All right, pull over, writers! Editorial Chief Cynthia of The Grammar Police has caught you in a gross violation of the English language! Do you know why I stopped you? No? It's that phraseology you used – a singular subject with a plural pronoun.
Yes, I know, you're only trying to get around the awkwardness of saying "he/she" or even the trendy "s/he." Juggling his/her is even harder. But the latest efforts to change the language – substituting the plural "they" for "his" or "her" singular pronouns – goes too far. It's like speeding up in a school zone because you can see the "return to speed limit" sign ahead.
Before you fly off the handle at me about this, and add "assaulting an officer" to your misdemeanor, let me read you the law. After all, this has more effect on our understanding than mistaking "it's" for "its" or abusing an Oxford comma.*
Language is one of the greatest gifts of civilization. In fact, some anthropologists claim that it wasn't until humans developed a form of language that true civilization began. Without language, we simply would not be able to accomplish anything that would make human civilization possible, because our higher communication – expressing intangible, abstract thought – would be rudimentary or non-existent. The biblical tale of the Tower of Babel, with God confusing a common language, isn't only about the hubris of trying to reach heaven through human endeavor. It's about the basic need of humans for ways to make their thoughts known to one another, and how difficult communication is even when we share a common language.
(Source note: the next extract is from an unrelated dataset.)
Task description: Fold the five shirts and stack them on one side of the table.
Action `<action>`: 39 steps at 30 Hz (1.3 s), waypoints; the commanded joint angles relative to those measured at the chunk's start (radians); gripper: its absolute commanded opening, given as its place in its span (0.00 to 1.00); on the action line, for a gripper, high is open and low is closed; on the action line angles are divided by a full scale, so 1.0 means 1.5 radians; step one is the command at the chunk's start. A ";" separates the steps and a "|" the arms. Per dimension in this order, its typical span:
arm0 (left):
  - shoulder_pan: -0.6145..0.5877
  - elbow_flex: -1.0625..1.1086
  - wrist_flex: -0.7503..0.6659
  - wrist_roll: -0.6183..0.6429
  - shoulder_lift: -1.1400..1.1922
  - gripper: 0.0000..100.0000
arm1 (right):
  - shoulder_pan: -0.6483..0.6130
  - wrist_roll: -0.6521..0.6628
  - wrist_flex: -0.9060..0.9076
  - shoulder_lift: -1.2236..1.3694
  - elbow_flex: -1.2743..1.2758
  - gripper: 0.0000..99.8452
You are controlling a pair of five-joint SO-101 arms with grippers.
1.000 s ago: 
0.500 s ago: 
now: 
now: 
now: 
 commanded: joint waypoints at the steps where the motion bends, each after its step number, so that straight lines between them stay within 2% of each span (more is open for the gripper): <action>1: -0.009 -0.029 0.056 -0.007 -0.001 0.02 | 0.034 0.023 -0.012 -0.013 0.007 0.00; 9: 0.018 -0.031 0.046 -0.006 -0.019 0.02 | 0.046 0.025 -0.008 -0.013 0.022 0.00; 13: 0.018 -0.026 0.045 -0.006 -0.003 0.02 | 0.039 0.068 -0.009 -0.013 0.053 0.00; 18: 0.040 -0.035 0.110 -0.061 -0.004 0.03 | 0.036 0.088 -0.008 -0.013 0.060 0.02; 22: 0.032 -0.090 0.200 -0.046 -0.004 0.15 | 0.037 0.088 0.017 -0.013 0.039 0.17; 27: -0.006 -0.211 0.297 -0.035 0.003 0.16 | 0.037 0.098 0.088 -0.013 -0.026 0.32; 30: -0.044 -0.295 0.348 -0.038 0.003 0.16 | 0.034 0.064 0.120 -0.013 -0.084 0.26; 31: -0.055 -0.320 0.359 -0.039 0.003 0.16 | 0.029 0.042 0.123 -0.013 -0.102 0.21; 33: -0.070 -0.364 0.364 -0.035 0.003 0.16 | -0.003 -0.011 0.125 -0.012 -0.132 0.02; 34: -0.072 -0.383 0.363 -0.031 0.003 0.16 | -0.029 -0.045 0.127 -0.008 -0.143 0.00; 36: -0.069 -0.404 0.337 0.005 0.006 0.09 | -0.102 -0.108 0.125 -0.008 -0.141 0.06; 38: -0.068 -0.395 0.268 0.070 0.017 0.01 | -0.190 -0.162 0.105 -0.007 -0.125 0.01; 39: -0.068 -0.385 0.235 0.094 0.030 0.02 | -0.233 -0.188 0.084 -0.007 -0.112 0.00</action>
Now let's get down to the nitty-gritty. Unless a person in question has a mouse in his/her pocket, the person constitutes a single individual. One. And the appropriate way to address an individual is by her/his name or by a singular pronoun. To substitute a plural pronoun simply confuses the issue; to whom are we referring, one person, or a crowd of people?
The same goes for that commonly used church-speak word: "persons." There isn't any such thing! The plural of "person" is "people." And every time this editor encounters "persons," I'm going to change it to "people."
Why bother with such nit-picky, persnickety rules of grammar? First, because that's what Editorial Chiefs do – we edit. Secondly, while there are some rules that can be adapted by usage over time, the basics of grammar are like the building blocks of a house. If the blocks are laid askew, the house falls down.
Yes, I'm letting you off with a warning this time. But don't be surprised if your essay gets corrected for publication when those rogue expressions start flying around. This place isn't nicknamed "Grammartown" for nothing.
And by the way, don't forget to back up your computer hard drive. Losing a hard drive full of data to a laptop that broke when dropped on a concrete floor is why I'm grumpy enough to stop you for subject-pronoun-verb disagreement.
Remember, the Grammar Police are your (not "you're") friends.
*Don't know what an "Oxford comma" is? Well, look it up. I'm not going to do your homework for you.
Editorial Chief Cynthia Astle of the Grammar Police has been correcting other people's grammar for more than four decades. That explains a lot.